Plus d’une décennie après Fukushima, le Japon s’apprête à rallumer la plus grande centrale nucléaire du monde. Une décision hautement stratégique mais dérangeante pour une population encore traumatisée.

Située dans la préfecture de Niigata, au nord de Tokyo, la plus grande centrale nucléaire du monde pourrait bientôt reprendre du service. Comptant sept réacteurs capables de générer 8 200 mégawatts à pleine puissance, Kashiwazaki-Kariwa peut alimenter des millions de foyers. Mais ce complexe, géré par la compagnie d’électricité de Tokyo (Tepco), est mis à l’arrêt depuis plus d’une décennie.

En mars 2011, un séisme de magnitude 9,1, suivi d’un tsunami gigantesque, a frappé la côte nord-est du pays du Soleil Levant. Les vagues ont submergé la centrale de Fukushima Daiichi, exploitée elle aussi par Tepco, entraînant l’évacuation de plus de 160 000 personnes et la libération de matières radioactives dans l’environnement.

De quoi faire drastiquement chuter la confiance accordée à Tepco : le gouvernement a ordonné l’arrêt de tous les réacteurs du pays dans la foulée, y compris ceux qui n’ont pas été touchés par la catastrophe naturelle.

Japon
© Unsplash / Roméo A

Lourd passif

Tokyo veut relancer la machine. Le gouverneur de Niigata, Hideyo Hanazumi, vient de donner son feu vert à un redémarrage partiel de Kashiwazaki-Kariwa. L’assemblée préfectorale doit désormais se prononcer, avant une validation indispensable du régulateur nucléaire. Si le feu vert est donné, le réacteur numéro 6 pourrait être rallumé dès janvier, une première pour Tepco depuis le séisme. Le numéro 7 suivrait ensuite.

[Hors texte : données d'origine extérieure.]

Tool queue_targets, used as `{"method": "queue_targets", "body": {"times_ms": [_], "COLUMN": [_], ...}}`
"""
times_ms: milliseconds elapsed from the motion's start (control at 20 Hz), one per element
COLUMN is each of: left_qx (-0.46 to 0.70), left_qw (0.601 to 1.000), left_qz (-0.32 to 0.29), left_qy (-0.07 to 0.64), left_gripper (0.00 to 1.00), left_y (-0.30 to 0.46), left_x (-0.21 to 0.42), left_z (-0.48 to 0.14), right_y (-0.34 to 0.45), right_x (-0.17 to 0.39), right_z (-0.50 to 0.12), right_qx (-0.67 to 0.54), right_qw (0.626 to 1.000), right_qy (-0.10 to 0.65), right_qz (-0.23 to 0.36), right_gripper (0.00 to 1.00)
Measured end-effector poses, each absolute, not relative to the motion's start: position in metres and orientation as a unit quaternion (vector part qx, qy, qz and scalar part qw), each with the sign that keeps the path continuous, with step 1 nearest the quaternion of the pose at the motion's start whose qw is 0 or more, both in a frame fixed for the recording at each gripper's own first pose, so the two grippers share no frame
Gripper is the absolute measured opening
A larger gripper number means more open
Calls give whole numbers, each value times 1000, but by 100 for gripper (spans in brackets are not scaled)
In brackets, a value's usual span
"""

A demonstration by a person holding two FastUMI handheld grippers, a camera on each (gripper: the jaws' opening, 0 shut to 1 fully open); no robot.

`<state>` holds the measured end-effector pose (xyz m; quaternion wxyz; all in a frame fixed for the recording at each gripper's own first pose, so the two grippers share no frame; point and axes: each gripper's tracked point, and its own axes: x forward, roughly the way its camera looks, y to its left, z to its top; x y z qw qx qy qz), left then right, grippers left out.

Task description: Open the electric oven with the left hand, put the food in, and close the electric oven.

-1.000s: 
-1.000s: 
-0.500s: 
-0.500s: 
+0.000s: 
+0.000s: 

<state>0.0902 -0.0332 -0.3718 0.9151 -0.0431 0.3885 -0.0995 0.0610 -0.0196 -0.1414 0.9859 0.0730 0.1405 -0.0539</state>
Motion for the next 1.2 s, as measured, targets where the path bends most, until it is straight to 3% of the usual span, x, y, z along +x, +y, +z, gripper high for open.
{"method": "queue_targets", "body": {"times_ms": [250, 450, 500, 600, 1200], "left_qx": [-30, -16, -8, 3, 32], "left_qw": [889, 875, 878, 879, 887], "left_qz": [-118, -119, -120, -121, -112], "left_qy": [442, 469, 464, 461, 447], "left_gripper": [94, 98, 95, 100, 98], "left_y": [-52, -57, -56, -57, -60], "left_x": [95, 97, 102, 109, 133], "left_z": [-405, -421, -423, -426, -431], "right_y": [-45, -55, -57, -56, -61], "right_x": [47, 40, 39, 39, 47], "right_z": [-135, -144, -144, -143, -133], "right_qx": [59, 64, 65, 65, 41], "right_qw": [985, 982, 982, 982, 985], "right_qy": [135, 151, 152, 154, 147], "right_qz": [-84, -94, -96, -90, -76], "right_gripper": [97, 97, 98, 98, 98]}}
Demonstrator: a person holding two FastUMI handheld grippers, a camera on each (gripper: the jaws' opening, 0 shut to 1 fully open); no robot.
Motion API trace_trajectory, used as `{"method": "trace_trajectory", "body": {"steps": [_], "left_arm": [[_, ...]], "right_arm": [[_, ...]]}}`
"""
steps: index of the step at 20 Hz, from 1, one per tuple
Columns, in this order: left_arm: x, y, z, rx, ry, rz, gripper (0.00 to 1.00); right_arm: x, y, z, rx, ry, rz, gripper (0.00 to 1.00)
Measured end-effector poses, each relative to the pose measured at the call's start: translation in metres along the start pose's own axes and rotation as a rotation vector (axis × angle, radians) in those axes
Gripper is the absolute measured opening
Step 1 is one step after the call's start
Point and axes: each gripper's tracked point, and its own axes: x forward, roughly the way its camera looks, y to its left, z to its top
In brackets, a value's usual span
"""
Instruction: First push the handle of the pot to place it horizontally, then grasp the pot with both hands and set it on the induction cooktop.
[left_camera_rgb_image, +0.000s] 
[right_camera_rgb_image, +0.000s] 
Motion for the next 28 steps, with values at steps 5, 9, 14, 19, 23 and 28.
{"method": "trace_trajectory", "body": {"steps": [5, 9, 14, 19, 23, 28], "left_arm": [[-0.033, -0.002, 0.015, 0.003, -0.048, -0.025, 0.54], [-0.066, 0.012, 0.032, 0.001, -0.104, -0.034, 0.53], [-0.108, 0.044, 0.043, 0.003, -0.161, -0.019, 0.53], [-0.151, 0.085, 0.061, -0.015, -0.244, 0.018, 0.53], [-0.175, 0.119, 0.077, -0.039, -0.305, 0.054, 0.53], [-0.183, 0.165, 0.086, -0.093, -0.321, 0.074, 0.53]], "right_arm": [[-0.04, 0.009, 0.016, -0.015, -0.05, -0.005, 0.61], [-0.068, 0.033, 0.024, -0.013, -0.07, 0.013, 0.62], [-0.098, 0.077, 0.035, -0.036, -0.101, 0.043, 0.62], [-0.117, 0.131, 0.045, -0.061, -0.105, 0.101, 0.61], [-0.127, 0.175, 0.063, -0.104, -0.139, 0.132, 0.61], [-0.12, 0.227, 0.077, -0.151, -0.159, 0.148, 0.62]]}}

Mais une telle décision ne fait pas l’unanimité : selon un sondage récent, 50 % des habitants sont pour, 47 % contre, et près de 70 % déclarent ne pas faire confiance à Tepco. Car la centrale traîne un lourd héritage. En 2002, le groupe a été pris la main dans le sac pour falsification de données de sûreté. Puis cinq ans plus tard, un puissant séisme a mis au jour des vulnérabilités sur le site, notamment la liquéfaction du sol et des dégâts sur les fondations des digues censées protéger les installations en cas de tsunami. De quoi interroger sur la capacité du complexe à tenir face à un événement majeur.

Déchets nucléaires
© abphotodesign / Shutterstock

Le Japon mise à nouveau sur le nucléaire

Dans ce contexte, Fukushima fait de Tepco le symbole national de la faillite industrielle et institutionnelle. Depuis, l’entreprise est placée sous surveillance maximale, contrainte de payer des indemnités colossales et d’assumer le démantèlement de Fukushima Daiichi qui durera des décennies.

Mais les enjeux ont évolué. Le Japon dépend massivement du gaz et du pétrole importés et depuis la guerre en Ukraine, sa facture énergétique a explosé. Dans ce contexte, le gouvernement vise environ 20 % d’électricité d’origine nucléaire d’ici 2040, contre à peine 5 % aujourd’hui. Un chiffre attribué aux quatorze réacteurs, opérés par d’autres entreprises, rallumés depuis la tragédie. Kashiwazaki-Kariwa s’impose comme une pièce maîtresse dans cette nouvelle stratégie.

  • Le Japon envisage de rallumer Kashiwazaki-Kariwa, la plus grande centrale nucléaire du monde, restée à l’arrêt depuis Fukushima.
  • Le gouverneur de Niigata a donné son feu vert, mais la population demeure profondément divisée et Tepco reste lourdement discréditée.
  • Malgré le poids de la tragédie, Tokyo pousse pour un retour au nucléaire afin de réduire sa dépendance aux importations d’énergie.